Он глядит прямо в лицо, но не в глаза, а мимо, куда-то на переносицу:
— Вот пусть это и останется нашей с ней тайной.
Она холодеет.
— Но Мани уже нет…
— А тайна — есть. И останется.
И снова между ними — газета. И тишина, и призрак Мани…
Вера хочет отвлечься и выходит в зал. На портретах — Мария. Здесь все напоминает о ней. И о его любви к ней.
И вечно будет напоминать… Вечно… Даже то, что с ней, казалось бы, совсем никак не связано.
Вера смотрит на дверь библиотеки и снова словно слышит недавно прозвучавшие голоса, свой и Григория:
— Ты оторвешься когда-нибудь от этих книг? Я начинаю их уже ненавидеть!
— Верушка, — отвечает он недовольно, — неужели можно ревновать к книгам?
И она мысленно добавляет: а к умершей сестре? Но переводит разговор на другое:
— Зачем тебе эта дурацкая должность в земстве?

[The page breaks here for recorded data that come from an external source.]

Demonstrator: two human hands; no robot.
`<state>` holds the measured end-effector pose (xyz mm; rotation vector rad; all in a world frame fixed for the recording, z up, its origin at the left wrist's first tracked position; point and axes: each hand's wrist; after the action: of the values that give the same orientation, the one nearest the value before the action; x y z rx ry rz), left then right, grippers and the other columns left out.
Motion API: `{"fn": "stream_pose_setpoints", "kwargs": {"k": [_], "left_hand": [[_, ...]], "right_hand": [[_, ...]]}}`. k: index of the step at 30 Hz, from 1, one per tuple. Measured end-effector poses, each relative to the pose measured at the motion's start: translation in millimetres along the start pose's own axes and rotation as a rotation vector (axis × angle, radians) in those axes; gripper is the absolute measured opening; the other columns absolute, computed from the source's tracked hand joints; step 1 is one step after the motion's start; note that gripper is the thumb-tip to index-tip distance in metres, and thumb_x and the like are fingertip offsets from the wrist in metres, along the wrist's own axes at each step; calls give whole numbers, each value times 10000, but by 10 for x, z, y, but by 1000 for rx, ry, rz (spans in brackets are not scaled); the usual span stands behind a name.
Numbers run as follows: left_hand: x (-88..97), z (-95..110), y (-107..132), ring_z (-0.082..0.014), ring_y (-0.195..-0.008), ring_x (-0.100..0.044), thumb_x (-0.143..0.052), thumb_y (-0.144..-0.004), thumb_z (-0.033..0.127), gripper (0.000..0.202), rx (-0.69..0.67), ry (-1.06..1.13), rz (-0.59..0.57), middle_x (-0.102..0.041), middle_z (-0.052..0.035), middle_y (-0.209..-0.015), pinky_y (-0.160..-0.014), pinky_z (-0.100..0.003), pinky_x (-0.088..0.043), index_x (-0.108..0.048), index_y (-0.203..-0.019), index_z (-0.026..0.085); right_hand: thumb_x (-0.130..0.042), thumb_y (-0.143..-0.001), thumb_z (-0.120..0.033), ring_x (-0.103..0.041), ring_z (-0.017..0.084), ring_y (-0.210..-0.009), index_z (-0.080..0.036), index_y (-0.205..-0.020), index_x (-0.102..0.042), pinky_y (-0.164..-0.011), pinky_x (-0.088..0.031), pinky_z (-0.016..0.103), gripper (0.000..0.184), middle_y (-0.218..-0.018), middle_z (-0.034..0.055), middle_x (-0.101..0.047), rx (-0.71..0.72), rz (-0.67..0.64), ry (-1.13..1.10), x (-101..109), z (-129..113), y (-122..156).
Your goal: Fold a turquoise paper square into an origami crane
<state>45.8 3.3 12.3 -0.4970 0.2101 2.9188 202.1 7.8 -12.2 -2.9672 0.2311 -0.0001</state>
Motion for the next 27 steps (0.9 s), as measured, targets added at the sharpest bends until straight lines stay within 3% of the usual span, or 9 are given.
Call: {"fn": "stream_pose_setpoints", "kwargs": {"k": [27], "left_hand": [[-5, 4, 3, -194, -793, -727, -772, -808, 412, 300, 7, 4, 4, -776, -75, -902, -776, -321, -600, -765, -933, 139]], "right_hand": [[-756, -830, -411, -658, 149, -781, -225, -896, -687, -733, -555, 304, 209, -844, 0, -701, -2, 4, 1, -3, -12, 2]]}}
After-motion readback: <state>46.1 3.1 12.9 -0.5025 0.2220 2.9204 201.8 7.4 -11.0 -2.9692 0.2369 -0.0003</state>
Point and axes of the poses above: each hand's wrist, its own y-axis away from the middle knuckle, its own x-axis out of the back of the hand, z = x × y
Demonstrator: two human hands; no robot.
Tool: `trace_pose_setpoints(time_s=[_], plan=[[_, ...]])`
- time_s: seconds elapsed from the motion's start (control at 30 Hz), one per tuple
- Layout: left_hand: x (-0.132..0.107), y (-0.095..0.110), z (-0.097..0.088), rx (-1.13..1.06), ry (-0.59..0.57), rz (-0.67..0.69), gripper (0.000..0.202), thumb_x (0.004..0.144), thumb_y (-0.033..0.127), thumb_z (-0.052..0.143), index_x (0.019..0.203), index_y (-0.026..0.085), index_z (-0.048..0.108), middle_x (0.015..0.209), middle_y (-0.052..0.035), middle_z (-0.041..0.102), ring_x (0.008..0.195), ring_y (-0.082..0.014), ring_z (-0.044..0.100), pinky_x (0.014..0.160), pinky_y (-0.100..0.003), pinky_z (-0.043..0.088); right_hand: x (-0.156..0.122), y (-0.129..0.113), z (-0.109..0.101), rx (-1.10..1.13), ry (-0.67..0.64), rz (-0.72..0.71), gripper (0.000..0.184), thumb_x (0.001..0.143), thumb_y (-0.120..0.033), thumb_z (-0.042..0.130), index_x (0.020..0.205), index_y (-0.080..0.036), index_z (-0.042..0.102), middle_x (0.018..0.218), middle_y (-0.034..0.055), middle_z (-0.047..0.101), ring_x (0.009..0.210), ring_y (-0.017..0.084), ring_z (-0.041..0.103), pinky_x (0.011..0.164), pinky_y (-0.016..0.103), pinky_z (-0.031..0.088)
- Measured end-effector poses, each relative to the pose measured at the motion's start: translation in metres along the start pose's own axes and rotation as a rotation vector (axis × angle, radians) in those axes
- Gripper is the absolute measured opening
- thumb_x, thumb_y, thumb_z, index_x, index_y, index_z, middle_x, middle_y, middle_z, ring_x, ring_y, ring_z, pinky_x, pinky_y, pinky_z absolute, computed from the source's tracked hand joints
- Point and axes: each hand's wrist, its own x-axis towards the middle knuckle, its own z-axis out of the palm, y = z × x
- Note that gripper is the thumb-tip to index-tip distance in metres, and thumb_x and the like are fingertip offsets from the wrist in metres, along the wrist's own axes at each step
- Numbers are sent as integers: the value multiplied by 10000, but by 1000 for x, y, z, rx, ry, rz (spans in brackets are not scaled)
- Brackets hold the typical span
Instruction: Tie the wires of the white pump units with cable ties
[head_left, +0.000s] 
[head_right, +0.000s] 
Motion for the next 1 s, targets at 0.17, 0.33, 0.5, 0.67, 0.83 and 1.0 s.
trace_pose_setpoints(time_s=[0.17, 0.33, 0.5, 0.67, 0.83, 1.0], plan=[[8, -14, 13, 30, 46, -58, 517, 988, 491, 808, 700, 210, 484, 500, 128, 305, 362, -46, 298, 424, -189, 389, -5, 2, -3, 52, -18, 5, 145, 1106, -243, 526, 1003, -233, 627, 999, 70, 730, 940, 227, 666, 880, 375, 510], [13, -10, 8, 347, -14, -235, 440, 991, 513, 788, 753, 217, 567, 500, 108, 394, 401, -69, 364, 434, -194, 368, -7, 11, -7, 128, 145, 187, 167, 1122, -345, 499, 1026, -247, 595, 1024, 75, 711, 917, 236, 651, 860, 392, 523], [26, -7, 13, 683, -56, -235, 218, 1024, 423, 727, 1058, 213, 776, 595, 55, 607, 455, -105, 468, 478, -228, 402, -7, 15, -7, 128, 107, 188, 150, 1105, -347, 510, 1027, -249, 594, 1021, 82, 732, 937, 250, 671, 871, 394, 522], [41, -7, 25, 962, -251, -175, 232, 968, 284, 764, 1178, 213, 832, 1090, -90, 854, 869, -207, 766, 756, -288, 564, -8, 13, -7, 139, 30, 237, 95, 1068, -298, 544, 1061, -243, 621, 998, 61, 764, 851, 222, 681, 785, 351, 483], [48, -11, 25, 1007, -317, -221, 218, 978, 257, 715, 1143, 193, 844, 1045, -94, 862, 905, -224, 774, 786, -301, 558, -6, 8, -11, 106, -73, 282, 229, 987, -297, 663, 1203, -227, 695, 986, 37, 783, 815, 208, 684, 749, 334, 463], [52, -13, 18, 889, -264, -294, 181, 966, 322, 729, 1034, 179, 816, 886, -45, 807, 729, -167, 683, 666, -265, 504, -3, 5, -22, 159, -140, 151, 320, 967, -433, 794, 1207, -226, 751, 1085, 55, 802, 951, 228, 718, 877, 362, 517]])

Ты же архитектор, а не чиновник.
Он долго молчит, смотрит в сторону, на книжные шкафы, на винтовую лесенку, ведущую в башню.
— Я сам об этом все время думаю. Надо же чем-нибудь заниматься. Архитектура — дело творческое, оно требует вдохновения… А я чувствую, что… У меня его нет. Сейчас. Может быть, это просто кризис, и скоро все будет, как прежде… Не знаю. Ничего не знаю. Пока.
Вера медленно бредет назад, с застывшим лицом и тоскливыми собачьими глазами.
Неужели смерть Маняши убила его талант? Без нее — нет вдохновения…
А она, Вера, — что она для него? Где то счастье, что должно было наполнить их дом? Умершая сестра остается и сейчас невидимой, но непреодолимой преградой. Как долго он будет жить памятью о ней?
В открытое окно залетает крошечная бабочка. Белесая, похожая на моль. И вспоминается разговор горничной с кухаркой.
— Страшное дело — моль. Как заведется, вовремя не уследишь — все, не выведешь.
— Да, это уж точно. Хоть одна заведется, потом хлопот не оберешься.